Task statement: Retype every line of the data, keeping each word exactly.

Stored data:
------------------------------------------------------------------------

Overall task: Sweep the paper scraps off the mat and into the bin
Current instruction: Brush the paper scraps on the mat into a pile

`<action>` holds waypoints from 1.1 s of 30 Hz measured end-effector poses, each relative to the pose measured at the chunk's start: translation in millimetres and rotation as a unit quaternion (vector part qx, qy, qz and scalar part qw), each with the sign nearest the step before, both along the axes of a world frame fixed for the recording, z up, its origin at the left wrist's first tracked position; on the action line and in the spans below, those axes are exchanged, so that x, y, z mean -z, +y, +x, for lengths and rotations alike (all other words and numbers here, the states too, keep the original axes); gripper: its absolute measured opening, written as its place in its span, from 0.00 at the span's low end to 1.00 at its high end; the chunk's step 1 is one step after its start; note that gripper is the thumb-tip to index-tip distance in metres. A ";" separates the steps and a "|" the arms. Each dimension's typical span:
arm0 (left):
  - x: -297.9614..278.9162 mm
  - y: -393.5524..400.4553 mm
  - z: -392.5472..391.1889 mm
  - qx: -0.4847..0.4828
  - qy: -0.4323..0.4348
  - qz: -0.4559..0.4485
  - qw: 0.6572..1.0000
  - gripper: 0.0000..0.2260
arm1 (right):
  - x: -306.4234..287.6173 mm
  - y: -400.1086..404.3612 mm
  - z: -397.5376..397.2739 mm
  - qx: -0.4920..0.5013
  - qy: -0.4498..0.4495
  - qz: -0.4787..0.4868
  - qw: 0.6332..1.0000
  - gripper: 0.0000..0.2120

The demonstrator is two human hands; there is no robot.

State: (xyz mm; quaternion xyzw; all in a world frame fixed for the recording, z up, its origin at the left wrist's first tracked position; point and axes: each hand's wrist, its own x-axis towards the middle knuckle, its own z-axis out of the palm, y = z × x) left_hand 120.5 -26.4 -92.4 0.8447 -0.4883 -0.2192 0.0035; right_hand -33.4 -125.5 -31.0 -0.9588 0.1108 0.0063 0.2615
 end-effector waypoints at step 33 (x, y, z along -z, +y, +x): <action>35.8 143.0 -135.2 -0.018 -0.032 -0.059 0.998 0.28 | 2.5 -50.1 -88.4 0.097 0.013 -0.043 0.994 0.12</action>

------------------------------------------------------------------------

Answer:
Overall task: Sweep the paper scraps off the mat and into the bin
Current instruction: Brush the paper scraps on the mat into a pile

`<action>` holds waypoints from 1.1 s of 30 Hz measured end-effector poses, each relative to the pose measured at the chunk's start: translation in millimetres and rotation as a unit quaternion (vector part qx, qy, qz and scalar part qw), each with the sign nearest the step before, both along the axes of a world frame fixed for the recording, z up, its origin at the left wrist's first tracked position; on the action line and in the spans below, those axes are exchanged, so that x, y, z mean -z, +y, +x, for lengths and rotations alike (all other words and numbers here, the states too, keep the original axes); gripper: its absolute measured opening, written as its place in its span, from 0.00 at the span's low end to 1.00 at its high end; the chunk's step 1 is one step after its start; note that gripper is the thumb-tip to index-tip distance in metres. A ";" separates the steps and a "|" the arms. Each dimension's typical span:
arm0 (left):
  - x: -297.9614..278.9162 mm
  - y: -393.5524..400.4553 mm
  - z: -392.5472..391.1889 mm
  - qx: -0.4847..0.4828
  - qy: -0.4323..0.4348
  - qz: -0.4559..0.4485
  - qw: 0.6572..1.0000
  - gripper: 0.0000..0.2260
arm1 (right):
  - x: -306.4234..287.6173 mm
  - y: -400.1086..404.3612 mm
  - z: -397.5376..397.2739 mm
  - qx: -0.4920..0.5013
  - qy: -0.4498..0.4495
  - qz: -0.4787..0.4868
  - qw: 0.6332..1.0000
  - gripper: 0.0000..0.2120

The demonstrator is two human hands; there is no robot.

State: (xyz mm; quaternion xyzw; all in a world frame fixed for the recording, z up, its origin at the left wrist's first tracked position; point and axes: each hand's wrist, its own x-axis towards the middle knuckle, its own z-axis out of the palm, y = z × x) left_hand 120.5 -26.4 -92.4 0.8447 -0.4883 -0.2192 0.0035; right_hand -33.4 -125.5 -31.0 -0.9588 0.1108 0.0063 0.2615
 end-effector waypoints at step 33 (x, y, z along -z, +y, +x): <action>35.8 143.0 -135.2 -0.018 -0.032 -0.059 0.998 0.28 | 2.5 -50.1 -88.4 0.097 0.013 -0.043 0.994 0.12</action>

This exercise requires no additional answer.